Network embedding aims to learn vector representations of vertices, that preserve both network structures and properties. However, most existing embedding methods fail to scale to large networks. A few frameworks have been proposed by extending existing methods to cope with network embedding on large-scale networks. These frameworks update the global parameters iteratively or compress the network while learning vector representation. Such network embedding schemes inevitably lead to a high cost of either high communication overhead or sub-optimal embedding quality. In this paper, we propose a novel decentralized large-scale network embedding framework called DeLNE. As the name suggests, DeLNE divides a network into smaller partitions and learn vector representation in a distributed fashion, avoiding any unnecessary communication overhead.
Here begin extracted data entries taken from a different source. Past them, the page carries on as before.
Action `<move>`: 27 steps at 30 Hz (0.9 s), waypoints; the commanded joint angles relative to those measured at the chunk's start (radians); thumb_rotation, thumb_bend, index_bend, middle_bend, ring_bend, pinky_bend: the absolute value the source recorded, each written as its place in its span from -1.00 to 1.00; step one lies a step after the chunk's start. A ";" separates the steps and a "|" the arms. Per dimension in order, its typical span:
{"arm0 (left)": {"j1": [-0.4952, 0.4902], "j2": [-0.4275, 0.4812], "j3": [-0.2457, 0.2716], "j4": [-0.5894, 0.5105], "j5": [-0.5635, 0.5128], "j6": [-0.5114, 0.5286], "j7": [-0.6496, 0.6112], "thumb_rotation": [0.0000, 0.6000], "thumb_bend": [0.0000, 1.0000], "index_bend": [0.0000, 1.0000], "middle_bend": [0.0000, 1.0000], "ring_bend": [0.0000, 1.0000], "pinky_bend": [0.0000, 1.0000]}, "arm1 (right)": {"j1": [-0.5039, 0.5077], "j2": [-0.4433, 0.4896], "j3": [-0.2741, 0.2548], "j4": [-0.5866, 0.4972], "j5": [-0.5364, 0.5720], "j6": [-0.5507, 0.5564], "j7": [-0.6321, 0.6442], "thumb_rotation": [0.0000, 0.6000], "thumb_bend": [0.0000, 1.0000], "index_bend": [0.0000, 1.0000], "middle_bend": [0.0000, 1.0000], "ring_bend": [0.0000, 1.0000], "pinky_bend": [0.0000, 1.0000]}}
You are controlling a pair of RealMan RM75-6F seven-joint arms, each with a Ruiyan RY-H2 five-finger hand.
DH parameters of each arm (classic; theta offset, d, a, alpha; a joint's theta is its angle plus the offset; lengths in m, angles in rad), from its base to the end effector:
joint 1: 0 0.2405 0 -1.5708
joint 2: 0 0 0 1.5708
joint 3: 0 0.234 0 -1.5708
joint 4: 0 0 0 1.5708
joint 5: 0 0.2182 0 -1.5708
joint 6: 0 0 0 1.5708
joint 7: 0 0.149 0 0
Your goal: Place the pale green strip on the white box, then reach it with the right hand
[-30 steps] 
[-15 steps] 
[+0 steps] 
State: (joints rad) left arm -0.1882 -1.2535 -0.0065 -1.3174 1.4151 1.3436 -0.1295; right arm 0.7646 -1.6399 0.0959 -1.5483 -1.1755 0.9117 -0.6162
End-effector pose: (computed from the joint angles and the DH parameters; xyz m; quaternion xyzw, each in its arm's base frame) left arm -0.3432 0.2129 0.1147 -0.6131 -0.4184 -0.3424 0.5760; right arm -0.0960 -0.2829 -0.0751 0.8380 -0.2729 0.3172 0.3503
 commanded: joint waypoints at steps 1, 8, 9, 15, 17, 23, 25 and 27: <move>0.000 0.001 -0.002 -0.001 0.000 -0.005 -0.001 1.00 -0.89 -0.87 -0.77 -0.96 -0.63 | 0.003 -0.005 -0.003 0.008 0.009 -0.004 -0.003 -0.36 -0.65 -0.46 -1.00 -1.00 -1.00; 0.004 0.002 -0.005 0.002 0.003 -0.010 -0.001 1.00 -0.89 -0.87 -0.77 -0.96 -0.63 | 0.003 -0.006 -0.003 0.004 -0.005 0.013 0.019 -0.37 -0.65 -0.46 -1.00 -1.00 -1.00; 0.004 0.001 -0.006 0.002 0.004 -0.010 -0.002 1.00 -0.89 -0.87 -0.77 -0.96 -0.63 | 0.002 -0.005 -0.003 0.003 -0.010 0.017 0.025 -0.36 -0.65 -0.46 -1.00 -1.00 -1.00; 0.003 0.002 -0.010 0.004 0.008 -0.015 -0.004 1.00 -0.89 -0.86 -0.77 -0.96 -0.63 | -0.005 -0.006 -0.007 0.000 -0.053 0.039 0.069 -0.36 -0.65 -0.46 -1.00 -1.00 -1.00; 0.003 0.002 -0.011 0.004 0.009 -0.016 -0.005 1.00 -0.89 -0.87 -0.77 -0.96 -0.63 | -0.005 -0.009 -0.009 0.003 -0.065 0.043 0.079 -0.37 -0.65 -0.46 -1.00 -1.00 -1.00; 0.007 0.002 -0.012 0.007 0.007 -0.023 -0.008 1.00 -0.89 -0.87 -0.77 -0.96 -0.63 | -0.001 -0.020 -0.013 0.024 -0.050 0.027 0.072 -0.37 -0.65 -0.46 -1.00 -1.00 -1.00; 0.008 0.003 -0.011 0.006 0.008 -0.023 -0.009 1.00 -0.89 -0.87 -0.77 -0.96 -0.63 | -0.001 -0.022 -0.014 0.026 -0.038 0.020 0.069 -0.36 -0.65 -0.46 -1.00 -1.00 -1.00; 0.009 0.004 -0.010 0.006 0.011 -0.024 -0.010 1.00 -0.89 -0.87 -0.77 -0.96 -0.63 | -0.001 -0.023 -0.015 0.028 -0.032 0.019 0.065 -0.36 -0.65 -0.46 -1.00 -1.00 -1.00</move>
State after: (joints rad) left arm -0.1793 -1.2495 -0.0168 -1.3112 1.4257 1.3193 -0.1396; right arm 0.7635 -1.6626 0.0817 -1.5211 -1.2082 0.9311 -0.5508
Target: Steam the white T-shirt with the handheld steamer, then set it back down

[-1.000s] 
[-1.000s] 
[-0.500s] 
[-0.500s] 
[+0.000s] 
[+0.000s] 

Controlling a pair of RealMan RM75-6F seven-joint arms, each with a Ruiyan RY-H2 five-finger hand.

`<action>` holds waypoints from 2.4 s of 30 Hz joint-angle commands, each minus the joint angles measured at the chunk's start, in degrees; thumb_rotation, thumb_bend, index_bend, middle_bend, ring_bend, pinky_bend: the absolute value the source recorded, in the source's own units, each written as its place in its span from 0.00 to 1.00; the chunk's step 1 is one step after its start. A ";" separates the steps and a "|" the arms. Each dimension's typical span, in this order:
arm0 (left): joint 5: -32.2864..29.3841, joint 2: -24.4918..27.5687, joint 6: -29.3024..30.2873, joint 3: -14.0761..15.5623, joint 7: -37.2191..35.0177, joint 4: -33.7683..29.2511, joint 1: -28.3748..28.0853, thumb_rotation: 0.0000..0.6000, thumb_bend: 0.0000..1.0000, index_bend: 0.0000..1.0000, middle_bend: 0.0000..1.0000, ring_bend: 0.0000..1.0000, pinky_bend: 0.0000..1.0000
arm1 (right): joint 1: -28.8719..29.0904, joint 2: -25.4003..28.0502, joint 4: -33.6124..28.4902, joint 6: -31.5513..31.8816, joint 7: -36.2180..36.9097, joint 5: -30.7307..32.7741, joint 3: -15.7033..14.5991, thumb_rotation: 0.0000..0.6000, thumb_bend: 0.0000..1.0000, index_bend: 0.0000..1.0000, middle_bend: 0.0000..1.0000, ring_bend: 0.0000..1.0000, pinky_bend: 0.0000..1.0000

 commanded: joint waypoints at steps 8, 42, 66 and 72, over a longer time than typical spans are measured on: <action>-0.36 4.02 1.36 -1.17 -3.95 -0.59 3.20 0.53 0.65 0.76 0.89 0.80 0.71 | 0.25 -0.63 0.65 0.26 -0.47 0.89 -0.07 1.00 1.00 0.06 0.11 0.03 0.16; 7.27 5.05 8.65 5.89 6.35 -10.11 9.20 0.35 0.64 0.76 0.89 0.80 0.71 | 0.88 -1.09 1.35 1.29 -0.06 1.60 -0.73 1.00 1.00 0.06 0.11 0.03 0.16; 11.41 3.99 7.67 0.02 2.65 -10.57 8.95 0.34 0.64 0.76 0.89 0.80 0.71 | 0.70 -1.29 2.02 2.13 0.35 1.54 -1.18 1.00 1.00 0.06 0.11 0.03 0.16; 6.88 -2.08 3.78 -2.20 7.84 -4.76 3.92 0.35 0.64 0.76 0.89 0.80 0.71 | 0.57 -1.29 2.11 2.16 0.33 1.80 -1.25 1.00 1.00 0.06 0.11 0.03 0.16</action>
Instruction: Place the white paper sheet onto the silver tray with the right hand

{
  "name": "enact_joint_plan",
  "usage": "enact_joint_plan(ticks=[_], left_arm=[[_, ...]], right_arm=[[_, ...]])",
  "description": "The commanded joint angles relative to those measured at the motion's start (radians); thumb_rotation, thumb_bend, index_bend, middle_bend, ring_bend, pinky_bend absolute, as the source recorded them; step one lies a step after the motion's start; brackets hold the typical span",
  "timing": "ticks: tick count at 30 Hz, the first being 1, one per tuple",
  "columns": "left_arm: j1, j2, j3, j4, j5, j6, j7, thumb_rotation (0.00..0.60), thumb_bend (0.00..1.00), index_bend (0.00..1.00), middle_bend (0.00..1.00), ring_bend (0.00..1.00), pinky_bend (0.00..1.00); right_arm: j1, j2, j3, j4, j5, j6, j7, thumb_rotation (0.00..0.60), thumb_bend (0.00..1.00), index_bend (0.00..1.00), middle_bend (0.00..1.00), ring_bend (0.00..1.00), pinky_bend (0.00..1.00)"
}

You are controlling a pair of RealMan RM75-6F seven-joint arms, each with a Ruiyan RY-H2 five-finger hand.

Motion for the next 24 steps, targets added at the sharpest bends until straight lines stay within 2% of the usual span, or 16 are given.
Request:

Our proposed framework uses Variational Graph Convolution Auto-Encoders to embed the structure and properties of each sub-network. Secondly, we propose an embedding aggregation mechanism, that captures the global properties of each node. Thirdly, we propose an alignment function, that reconciles all sub-networks embedding into the same vector space. Due to the parallel nature of DeLNE, it scales well on large clustered environments. Through extensive experimentation on realistic datasets, we show that DeLNE produces high-quality embedding and outperforms existing large-scale network embeddings frameworks, in terms of both efficiency and effectiveness.

H. Yin—Contributing equally with the first author.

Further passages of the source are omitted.